Assignment: I'd like the full listing transcribed exactly, with no images included.

Provided material:
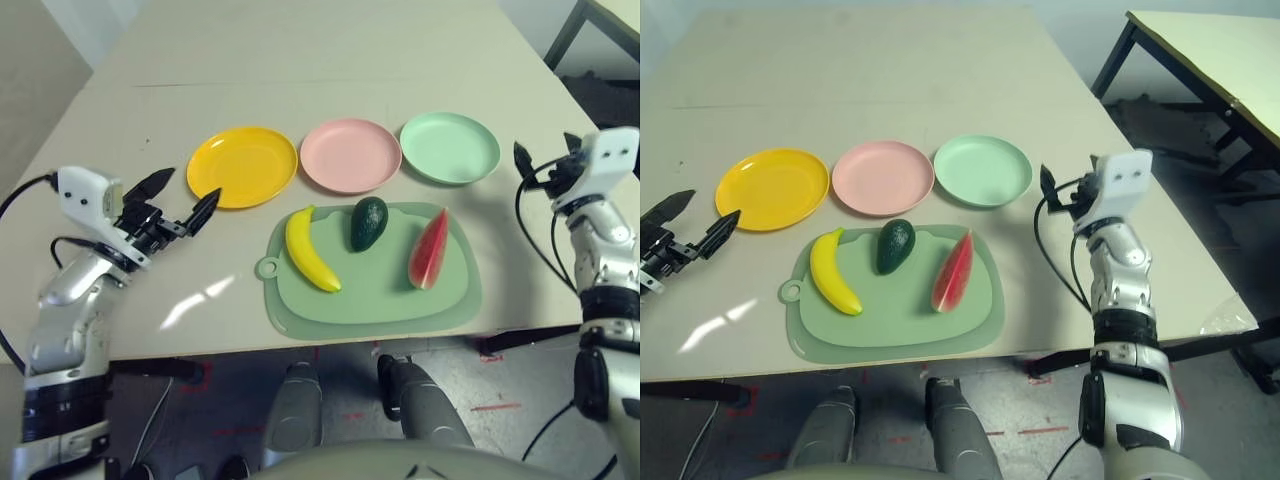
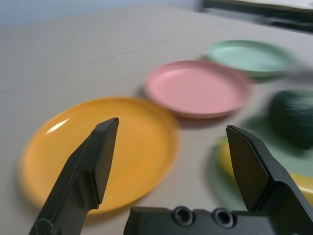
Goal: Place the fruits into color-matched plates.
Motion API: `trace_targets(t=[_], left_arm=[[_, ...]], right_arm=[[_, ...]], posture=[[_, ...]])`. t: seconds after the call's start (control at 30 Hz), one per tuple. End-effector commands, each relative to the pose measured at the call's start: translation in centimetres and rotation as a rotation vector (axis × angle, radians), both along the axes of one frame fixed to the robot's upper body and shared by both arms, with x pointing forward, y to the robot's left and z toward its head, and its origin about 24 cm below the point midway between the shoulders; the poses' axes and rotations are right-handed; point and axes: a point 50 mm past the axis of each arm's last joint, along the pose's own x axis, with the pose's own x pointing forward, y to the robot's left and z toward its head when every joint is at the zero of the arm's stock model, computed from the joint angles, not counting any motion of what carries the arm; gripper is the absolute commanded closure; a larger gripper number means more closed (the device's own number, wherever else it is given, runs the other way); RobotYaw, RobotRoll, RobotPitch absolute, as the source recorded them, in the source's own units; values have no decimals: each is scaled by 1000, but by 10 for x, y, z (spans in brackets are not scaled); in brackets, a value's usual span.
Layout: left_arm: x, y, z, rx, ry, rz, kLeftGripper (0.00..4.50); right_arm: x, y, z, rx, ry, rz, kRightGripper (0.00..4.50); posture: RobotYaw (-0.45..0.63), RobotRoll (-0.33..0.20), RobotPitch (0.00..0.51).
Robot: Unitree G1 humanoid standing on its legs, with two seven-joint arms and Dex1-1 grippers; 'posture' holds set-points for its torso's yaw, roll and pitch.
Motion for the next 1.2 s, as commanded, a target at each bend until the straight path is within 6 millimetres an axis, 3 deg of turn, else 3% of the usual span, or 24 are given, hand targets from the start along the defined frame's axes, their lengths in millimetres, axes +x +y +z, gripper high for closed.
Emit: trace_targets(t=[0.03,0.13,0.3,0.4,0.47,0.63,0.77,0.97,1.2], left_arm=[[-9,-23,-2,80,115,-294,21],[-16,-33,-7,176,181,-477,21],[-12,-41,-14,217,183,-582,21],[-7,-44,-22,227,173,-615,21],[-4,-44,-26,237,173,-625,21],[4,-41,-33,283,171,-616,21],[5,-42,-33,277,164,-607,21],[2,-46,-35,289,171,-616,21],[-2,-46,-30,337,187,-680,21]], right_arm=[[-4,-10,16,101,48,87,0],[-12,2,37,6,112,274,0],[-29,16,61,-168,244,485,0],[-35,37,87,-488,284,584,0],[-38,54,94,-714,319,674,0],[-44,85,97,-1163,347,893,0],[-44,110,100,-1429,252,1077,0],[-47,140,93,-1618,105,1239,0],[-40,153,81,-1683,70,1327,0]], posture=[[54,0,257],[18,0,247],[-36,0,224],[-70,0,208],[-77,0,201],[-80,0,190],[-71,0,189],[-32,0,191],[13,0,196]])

Result of this task:
Goal: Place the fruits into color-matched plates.
Motion API: `trace_targets(t=[_], left_arm=[[_, ...]], right_arm=[[_, ...]], posture=[[_, ...]])`. t: seconds after the call's start (control at 30 Hz), one per tuple. End-effector commands, each relative to the pose measured at the call's start: translation in centimetres and rotation as a rotation vector (axis × angle, radians), both along the axes of one frame fixed to the robot's upper body and shared by both arms, with x pointing forward, y to the robot's left and z toward its head, and its origin about 24 cm below the point midway between the shoulders; the poses' axes and rotations are right-handed; point and axes: a point 50 mm past the axis of each arm's last joint, along the pose's own x axis, with the pose's own x pointing forward, y to the robot's left and z toward its head when every joint is at the zero of the arm's stock model, computed from the joint angles, not counting any motion of what carries the arm; gripper is the absolute commanded closure; a larger gripper number means more closed (the device's own number, wherever else it is given, runs the other way); RobotYaw, RobotRoll, RobotPitch absolute, as the source recorded them, in the source's own units; values have no decimals: each is scaled by 1000, but by 10 for x, y, z (spans in brackets are not scaled); in brackets, a value's usual span.
Layout: left_arm: x, y, z, rx, ry, rz, kLeftGripper (0.00..4.50); right_arm: x, y, z, rx, ry, rz, kRightGripper (0.00..4.50); posture: RobotYaw (-0.45..0.63), RobotRoll (-0.33..0.20), RobotPitch (0.00..0.51).
Robot: Unitree G1 humanoid standing on its legs, with two seven-joint arms and Dex1-1 grippers; 'posture' holds set-points for its torso's yaw, roll and pitch.
Motion for the next 1.2 s, as commanded, a target at each bend until the straight path is within 6 millimetres an axis, 3 deg of turn, else 3% of the usual span, or 24 are given, hand targets from the start along the defined frame's axes, their lengths in millimetres, axes +x +y +z, gripper high for closed.
Emit: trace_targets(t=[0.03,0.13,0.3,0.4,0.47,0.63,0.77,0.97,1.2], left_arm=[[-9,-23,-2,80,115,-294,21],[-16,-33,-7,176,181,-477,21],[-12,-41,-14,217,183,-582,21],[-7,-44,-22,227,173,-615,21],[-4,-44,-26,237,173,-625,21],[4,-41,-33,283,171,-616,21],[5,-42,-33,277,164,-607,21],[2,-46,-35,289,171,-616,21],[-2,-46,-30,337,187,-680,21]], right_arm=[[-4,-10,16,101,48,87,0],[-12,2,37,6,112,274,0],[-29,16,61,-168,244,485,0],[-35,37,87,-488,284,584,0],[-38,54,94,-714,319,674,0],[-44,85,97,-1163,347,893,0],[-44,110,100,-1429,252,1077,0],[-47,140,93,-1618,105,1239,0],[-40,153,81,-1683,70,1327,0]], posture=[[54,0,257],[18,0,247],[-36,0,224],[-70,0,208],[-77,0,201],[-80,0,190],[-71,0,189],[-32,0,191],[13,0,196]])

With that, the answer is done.